## [TASK BRIEF]
Would you copy exactly the lines in the data below from the one that has "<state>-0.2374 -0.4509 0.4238" through the one that has "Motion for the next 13", dropping any pictures?

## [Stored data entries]
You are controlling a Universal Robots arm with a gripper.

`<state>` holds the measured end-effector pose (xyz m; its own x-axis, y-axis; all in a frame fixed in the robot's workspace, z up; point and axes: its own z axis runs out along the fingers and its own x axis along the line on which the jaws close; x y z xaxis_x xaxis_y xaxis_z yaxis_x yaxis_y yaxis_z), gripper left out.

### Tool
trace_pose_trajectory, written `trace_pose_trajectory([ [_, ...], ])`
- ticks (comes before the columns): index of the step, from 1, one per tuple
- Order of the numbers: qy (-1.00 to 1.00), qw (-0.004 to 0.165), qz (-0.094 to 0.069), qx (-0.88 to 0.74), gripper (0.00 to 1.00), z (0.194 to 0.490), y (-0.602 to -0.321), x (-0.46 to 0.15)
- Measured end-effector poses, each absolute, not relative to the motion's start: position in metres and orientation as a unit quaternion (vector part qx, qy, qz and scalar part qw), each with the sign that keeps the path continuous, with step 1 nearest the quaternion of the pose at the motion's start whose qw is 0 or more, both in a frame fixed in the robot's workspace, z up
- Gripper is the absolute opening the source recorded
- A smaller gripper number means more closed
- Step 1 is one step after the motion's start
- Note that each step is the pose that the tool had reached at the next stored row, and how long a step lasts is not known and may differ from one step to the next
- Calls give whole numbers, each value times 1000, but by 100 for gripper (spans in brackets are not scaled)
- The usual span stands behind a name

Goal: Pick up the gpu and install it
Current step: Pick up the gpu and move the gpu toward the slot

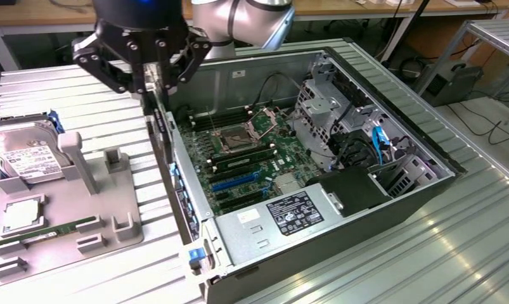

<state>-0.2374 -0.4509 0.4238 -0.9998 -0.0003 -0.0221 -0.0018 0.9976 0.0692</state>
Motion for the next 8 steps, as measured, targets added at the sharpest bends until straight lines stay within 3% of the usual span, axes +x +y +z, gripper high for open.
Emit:
trace_pose_trajectory([
  [8,999,7,37,0,26,424,-452,-196],
])
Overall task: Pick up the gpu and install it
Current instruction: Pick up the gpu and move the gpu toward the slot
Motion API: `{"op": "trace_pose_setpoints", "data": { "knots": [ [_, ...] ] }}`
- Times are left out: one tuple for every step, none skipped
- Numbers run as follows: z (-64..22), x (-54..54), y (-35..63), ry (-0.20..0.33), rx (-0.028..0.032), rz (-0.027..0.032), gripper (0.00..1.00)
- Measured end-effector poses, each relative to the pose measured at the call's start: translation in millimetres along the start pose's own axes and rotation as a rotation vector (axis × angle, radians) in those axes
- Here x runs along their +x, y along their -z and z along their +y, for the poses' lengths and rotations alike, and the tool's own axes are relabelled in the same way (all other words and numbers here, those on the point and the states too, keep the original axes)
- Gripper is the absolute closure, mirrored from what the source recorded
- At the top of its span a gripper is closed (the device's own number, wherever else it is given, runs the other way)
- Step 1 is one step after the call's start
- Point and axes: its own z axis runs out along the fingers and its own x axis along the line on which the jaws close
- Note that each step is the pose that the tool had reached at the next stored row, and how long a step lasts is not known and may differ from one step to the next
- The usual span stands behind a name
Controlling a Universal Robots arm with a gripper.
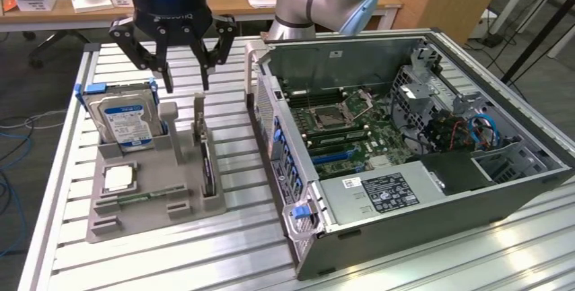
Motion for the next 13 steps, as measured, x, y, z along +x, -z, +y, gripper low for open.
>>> {"op": "trace_pose_setpoints", "data": {
  "knots": [
    [0.0,0.0,-0.2,0.000,-0.0001,0.0000,0.47],
    [0.0,0.0,-0.4,0.000,0.0000,0.0000,0.47],
    [0.0,0.0,-0.6,0.000,0.0000,0.0000,0.47],
    [0.0,0.0,-0.8,0.000,-0.0001,0.0000,0.47],
    [0.0,0.0,-1.1,0.000,-0.0001,0.0000,0.47],
    [-0.1,0.0,-1.2,0.000,0.0000,0.0000,0.47],
    [-0.1,0.0,-1.5,0.000,0.0000,0.0000,0.47],
    [-0.1,0.0,-1.7,0.000,-0.0001,0.0001,0.47],
    [-0.1,0.1,-1.9,0.000,-0.0001,0.0000,0.47],
    [-0.1,0.0,-2.1,0.000,0.0000,0.0000,0.47],
    [-0.1,0.1,-2.3,0.000,0.0000,0.0000,0.47],
    [-0.1,0.0,-2.5,0.000,0.0000,0.0000,0.47],
    [-0.1,0.1,-2.7,0.000,0.0000,0.0000,0.47]
  ]
}}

## [ANSWER TO THIS PROBLEM]
<state>-0.2374 -0.4509 0.4238 -0.9998 -0.0003 -0.0221 -0.0018 0.9976 0.0692</state>
Motion for the next 8 steps, as measured, targets added at the sharpest bends until straight lines stay within 3% of the usual span, axes +x +y +z, gripper high for open.
Emit:
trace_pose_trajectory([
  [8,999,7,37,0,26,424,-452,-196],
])
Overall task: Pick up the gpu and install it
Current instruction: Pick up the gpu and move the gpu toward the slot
Motion API: `{"op": "trace_pose_setpoints", "data": { "knots": [ [_, ...] ] }}`
- Times are left out: one tuple for every step, none skipped
- Numbers run as follows: z (-64..22), x (-54..54), y (-35..63), ry (-0.20..0.33), rx (-0.028..0.032), rz (-0.027..0.032), gripper (0.00..1.00)
- Measured end-effector poses, each relative to the pose measured at the call's start: translation in millimetres along the start pose's own axes and rotation as a rotation vector (axis × angle, radians) in those axes
- Here x runs along their +x, y along their -z and z along their +y, for the poses' lengths and rotations alike, and the tool's own axes are relabelled in the same way (all other words and numbers here, those on the point and the states too, keep the original axes)
- Gripper is the absolute closure, mirrored from what the source recorded
- At the top of its span a gripper is closed (the device's own number, wherever else it is given, runs the other way)
- Step 1 is one step after the call's start
- Point and axes: its own z axis runs out along the fingers and its own x axis along the line on which the jaws close
- Note that each step is the pose that the tool had reached at the next stored row, and how long a step lasts is not known and may differ from one step to the next
- The usual span stands behind a name
Controlling a Universal Robots arm with a gripper.
Motion for the next 13 steps, as measured, x, y, z along +x, -z, +y, gripper low for open.

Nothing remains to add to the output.